This is for me, one of the best compilations that Grapefruit Records have released two years ago. Hello Everyone: Popsike from Denmark Street 1968-70 is a trip through obscure hidden gems from the label, Spark Records. Established back in 1968 at the recording branch of the Denmark Street publishing company, Southern Music. They were involved in helping out musicians including Jimmy Page and Clem Cattini of The Tornados and representing songwriters including John Carter and Ken Lewis since the early '60s.

But they were also representing acts including a new psychedelic band Elmer Gantry’s Velvet Opera who licensed their recordings to the CBS imprint direction. This is where Spark Records was born. What the label represented is to rely heavily on musicians, writers, and technicians in the studio who were employed by Southern Music. Now while the status of the traditional British music industry was going on, the publishing company didn’t have success with the label.

What you have in your hands is as I’ve mentioned in my intro, hidden unearthed singles that shows obscure psychedelic pop singles of a history of the label turning on and tuning it up to see where it would have gone next. And while they were recorded in the basement studio at the company of Denmark Street’s premises, there are some amazing tracks that perked my ears up.

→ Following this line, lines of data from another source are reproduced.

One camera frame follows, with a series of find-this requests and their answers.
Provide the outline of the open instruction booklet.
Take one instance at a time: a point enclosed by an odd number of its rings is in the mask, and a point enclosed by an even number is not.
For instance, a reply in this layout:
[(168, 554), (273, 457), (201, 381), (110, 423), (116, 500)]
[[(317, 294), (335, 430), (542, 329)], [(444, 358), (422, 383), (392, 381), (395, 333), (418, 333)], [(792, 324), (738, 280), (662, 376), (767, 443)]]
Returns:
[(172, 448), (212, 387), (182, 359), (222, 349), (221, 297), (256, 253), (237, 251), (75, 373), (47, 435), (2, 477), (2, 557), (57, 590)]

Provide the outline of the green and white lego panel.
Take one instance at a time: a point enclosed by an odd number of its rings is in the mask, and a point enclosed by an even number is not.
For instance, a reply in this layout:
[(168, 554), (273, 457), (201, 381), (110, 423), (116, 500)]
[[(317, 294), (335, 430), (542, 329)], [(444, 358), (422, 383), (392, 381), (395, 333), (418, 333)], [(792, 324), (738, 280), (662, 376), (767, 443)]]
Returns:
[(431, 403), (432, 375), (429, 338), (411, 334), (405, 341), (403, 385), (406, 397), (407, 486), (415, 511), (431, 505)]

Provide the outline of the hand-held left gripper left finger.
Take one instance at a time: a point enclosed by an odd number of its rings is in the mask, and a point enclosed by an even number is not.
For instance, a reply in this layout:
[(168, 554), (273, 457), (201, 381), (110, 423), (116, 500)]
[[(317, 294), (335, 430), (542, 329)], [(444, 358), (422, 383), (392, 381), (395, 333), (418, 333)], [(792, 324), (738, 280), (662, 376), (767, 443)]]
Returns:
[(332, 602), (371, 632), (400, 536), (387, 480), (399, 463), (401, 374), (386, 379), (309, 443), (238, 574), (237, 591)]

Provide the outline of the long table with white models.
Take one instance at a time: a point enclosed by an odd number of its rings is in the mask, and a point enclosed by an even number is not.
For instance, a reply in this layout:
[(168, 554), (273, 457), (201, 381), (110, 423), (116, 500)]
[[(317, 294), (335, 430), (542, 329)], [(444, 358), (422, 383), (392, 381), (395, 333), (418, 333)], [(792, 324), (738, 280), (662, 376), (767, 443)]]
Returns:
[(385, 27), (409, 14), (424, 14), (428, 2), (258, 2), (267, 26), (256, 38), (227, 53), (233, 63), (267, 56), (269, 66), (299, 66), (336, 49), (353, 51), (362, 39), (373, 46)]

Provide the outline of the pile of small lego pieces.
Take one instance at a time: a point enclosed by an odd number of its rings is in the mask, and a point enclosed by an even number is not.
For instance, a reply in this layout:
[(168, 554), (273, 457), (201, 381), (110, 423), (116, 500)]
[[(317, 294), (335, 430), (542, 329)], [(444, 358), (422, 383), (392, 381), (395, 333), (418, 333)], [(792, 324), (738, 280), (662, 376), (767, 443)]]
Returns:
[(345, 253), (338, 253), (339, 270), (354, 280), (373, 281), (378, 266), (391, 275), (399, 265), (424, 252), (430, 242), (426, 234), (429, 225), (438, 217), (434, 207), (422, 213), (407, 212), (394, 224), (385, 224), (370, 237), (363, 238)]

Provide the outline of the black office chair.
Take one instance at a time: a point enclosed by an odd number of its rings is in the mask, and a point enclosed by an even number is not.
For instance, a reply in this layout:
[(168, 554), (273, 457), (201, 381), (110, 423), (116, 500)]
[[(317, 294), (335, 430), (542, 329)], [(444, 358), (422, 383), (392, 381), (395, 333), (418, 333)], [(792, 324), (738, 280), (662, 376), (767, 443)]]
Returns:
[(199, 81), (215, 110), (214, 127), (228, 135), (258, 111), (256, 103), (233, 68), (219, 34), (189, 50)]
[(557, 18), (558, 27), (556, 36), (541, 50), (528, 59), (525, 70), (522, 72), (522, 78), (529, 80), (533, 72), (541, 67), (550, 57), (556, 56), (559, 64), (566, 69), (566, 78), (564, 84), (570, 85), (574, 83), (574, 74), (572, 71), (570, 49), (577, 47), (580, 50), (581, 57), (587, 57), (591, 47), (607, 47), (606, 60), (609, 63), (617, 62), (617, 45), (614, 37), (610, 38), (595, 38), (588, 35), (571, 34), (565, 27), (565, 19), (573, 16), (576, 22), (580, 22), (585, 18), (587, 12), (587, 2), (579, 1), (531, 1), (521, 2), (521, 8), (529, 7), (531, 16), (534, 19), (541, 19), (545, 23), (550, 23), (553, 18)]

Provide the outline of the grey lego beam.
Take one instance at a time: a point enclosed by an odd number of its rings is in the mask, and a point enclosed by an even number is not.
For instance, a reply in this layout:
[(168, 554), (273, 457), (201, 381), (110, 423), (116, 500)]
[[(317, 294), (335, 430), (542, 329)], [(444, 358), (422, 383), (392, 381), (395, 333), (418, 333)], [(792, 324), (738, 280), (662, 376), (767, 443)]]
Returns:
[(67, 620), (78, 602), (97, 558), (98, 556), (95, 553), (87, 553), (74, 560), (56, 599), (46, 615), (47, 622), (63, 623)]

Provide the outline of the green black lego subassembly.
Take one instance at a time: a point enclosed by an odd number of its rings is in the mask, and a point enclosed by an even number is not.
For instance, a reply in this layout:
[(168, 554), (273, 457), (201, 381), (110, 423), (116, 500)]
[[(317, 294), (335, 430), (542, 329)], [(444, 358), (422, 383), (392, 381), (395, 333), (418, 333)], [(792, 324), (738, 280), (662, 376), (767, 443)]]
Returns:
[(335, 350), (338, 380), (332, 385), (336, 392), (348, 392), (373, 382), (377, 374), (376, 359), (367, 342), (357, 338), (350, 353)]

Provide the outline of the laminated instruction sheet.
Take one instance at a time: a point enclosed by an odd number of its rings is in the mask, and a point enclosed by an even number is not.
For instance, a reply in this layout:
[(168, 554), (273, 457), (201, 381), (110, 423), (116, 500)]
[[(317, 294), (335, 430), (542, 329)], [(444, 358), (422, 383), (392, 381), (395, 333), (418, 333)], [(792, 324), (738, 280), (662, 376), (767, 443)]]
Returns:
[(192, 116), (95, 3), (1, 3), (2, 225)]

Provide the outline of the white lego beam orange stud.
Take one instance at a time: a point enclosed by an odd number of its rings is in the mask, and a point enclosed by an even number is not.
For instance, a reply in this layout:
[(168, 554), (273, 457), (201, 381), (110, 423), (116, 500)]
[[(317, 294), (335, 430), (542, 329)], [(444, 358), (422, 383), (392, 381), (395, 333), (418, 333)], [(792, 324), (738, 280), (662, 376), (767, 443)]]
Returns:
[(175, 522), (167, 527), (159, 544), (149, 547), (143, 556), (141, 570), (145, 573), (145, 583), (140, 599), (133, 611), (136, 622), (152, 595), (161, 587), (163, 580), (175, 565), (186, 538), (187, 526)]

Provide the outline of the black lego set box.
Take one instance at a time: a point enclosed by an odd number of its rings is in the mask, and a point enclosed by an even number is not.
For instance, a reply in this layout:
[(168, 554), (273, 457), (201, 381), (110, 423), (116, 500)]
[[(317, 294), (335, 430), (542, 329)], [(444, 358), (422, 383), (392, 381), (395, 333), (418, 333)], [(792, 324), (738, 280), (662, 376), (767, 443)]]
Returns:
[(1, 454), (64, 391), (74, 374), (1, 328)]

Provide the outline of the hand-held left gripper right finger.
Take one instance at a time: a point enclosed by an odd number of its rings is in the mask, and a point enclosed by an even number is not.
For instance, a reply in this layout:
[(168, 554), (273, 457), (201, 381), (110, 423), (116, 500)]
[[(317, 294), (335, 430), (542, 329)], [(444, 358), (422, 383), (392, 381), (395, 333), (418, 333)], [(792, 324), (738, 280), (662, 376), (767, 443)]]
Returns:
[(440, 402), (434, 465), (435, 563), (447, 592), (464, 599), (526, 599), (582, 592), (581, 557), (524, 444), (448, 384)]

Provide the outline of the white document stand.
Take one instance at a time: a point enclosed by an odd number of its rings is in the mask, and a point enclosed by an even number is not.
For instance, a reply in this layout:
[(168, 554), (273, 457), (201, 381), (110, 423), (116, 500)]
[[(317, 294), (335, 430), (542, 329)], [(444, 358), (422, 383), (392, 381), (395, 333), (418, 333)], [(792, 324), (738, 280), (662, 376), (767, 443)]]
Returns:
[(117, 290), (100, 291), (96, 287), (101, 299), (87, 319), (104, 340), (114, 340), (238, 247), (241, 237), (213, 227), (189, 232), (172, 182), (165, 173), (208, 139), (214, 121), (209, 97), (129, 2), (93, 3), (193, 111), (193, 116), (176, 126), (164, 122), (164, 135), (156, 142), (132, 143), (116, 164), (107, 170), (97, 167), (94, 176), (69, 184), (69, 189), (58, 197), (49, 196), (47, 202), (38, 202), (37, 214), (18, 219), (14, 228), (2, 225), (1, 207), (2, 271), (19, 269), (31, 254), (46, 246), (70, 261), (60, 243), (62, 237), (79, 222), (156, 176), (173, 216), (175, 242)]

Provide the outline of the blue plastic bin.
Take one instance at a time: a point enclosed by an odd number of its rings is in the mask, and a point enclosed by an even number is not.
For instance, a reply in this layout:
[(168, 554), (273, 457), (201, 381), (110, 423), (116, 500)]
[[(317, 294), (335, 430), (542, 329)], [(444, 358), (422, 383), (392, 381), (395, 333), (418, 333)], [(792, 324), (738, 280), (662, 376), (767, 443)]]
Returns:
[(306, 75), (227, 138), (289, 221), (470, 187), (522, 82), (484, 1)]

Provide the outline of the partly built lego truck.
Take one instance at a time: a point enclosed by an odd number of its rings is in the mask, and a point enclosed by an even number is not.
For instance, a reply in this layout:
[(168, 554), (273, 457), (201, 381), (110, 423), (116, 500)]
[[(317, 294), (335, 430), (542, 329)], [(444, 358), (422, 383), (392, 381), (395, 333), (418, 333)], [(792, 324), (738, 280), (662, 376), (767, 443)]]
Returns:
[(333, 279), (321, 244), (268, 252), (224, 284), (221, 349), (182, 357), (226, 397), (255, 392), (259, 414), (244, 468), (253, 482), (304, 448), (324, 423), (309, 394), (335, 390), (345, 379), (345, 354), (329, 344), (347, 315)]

You have Timothy Blue which was Eric Woolfson’s alias name of his psych single, Room at the Top of the Stairs in which he would later use the same melody in a haunting tone with The Alan Parsons Project’s concept album, Tales of Mystery and Imagination on The Cask of Amontillado. The blaring wah-wah fuzz-tone and heavier guitar distortions with a catchy melody brings essences of The Move, The Creation, and Dave Dee, Dozy, Beaky, Mick & Tich with The Eggy’s You’re Still Mine and Hookey.

The garage-rock psych with ascending rhythms just hits you in the gut thanks to the thumping drums and bass, followed by the rhythmic guitars of The Fruit Machine’s Follow Me while the late Eartha Kitt brings a strange and Psych-soul rock twist of Donovan’s cover in an emotional yet surreal tone of Wear Your Love Like Heaven and the hypnotic arrangements of Hurdy Gurdy Man.

I have to admit, when I first heard Eartha’s take, I almost didn’t like it, but I listened to it again and she did a not so bad, but pretty good and very interesting job of the Donovan compositions. It’s strange, but she can take it to a different level. Now Icarus released their only concept album based on the Marvel Comics entitled, The Marvel World of Icarus in 1972. Here before they did that, with some killer flute improvisation in a Beatle-sque touch of When The Devil Rides Out.

New Generation go into a vaudeville turned ominous rock thanks to some walking bass lines and climbing beats of a shuffling piano styles of Scott Joplin of the Digger as Sir Ching I go up into the heavens featuring the mellotron to welcome the people and the listener of Hello Everyone and the Indian tribe of Hiawatha Mini Ha Ha Love. I have enjoyed listening to this amazing set and yes there are a few hits and misses, but you can imagine why the label was so ahead of it’s time.

Speaking of the Spark label and Denmark Street, Henry Scott-Irvine, who I championed on my blog site thanks to his book and liner notes he did for Esoteric Recordings which is a part of the Cherry Red family on the first four Procol Harum albums reissue last year and not to mention his book Procol Harum: The Ghosts of a Whiter Shade of Pale which I highly recommend you check out. He is planning to do a documentary about the history of Tin Pan Alley entitled Tin Pan Alley Tales.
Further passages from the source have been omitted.